Si finge carabiniere e lo ricopre d’insulti
Con un fuoristrada affianca motociclista e lo minaccia Impiegato nei guai per usurpazione di titolo e ingiurie
Lo ha affiancato improvvisamente con un fuoristrada intimando al malcapitato motociclista di fermarsi, urlandogli “Io sono un capitano dei carabinieri, fermati”. Poi, non pago della già grave bravata, lo ha dapprima minacciato e poi letteralmente ricoperto di offese di ogni tipo. All’ignara vittima di questa aggressione verbale altro non è rimasto che chiamare i veri carabinieri e denunciare quanto accaduto.

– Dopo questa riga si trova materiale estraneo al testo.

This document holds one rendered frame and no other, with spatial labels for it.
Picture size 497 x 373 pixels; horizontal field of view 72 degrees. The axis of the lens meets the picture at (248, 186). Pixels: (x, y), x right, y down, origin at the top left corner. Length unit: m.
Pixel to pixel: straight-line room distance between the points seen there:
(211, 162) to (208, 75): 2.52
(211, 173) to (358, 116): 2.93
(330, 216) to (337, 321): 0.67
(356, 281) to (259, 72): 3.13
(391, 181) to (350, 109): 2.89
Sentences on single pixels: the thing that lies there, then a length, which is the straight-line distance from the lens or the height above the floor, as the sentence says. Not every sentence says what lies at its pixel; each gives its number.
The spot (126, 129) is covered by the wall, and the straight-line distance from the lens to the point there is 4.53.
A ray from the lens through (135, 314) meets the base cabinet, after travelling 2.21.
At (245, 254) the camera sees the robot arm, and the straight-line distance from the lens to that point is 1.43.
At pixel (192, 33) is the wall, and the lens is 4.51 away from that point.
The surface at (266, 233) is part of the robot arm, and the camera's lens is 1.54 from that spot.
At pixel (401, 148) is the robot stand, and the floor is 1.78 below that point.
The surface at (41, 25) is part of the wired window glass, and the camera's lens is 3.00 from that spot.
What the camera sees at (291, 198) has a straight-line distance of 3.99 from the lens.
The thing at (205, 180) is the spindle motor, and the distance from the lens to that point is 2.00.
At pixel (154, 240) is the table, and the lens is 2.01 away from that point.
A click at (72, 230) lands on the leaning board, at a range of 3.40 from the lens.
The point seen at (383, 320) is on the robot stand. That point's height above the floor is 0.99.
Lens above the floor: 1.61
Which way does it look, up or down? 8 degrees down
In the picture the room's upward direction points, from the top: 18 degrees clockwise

Così, al termine di accertamenti che hanno comportato un notevole impegno da parte dei militari, il finto capitano dei carabinieri ha trovato pane per i suoi denti, ma soprattutto parecchi guai: i carabinieri lo hanno, infatti, denunciato per minacce, usurpazione di titoli ed ingiurie ai danni, appunto, del motociclista. Una vicenda che ha dell’incredibile, ma che, invece, ha visto come vero teatro Via Bacchelli, in città. I fatti sono avvenuti all’inizio del mese, ma soltanto ieri i carabinieri del comando provinciale hanno concluso gli importanti accertamenti. S.F., 59 anni, impiegato residente a Poggio Renatico (l’uomo alla fine denunciato) a bordo di un fuoristrada, come ricostruito dagli stessi carabinieri, affianca il motociclista, un 43enne di Ferrara. Con metodi alquanto sbrigativi, ma soprattutto fingendosi un capitano dei carabinieri, “intima” all’auto di fermarsi e poi minaccia e offende a più riprese il centauro. Quest’ultimo, ovviamente, sulle prime quasi crede alla improbabile versione di S.F., poi si rende conto di essere involontario protagonista di una vicenda che ha contorni penali gravi. Il motociclista resta quasi choccato da quanto avvenuto, ma in breve riesce a rendersi conto che qualcosa non torna. Intanto le minacce e le offese proseguono senza sosta. Con l’uomo in sella alla moto che è anche un po’ impaurito. Quando il falso carabiniere, finalmente, se ne va allontanandosi da Via Bacchelli, il 43enne chiama i veri carabinieri e denuncia l’accaduto. A questo punto scattano le indagini che, vista anche la gravità dei fatti, consentono alla fine di ricostruire l’episodio e denunciare il falso militare 59enne per minacce, usurpazione di titoli e ingiurie.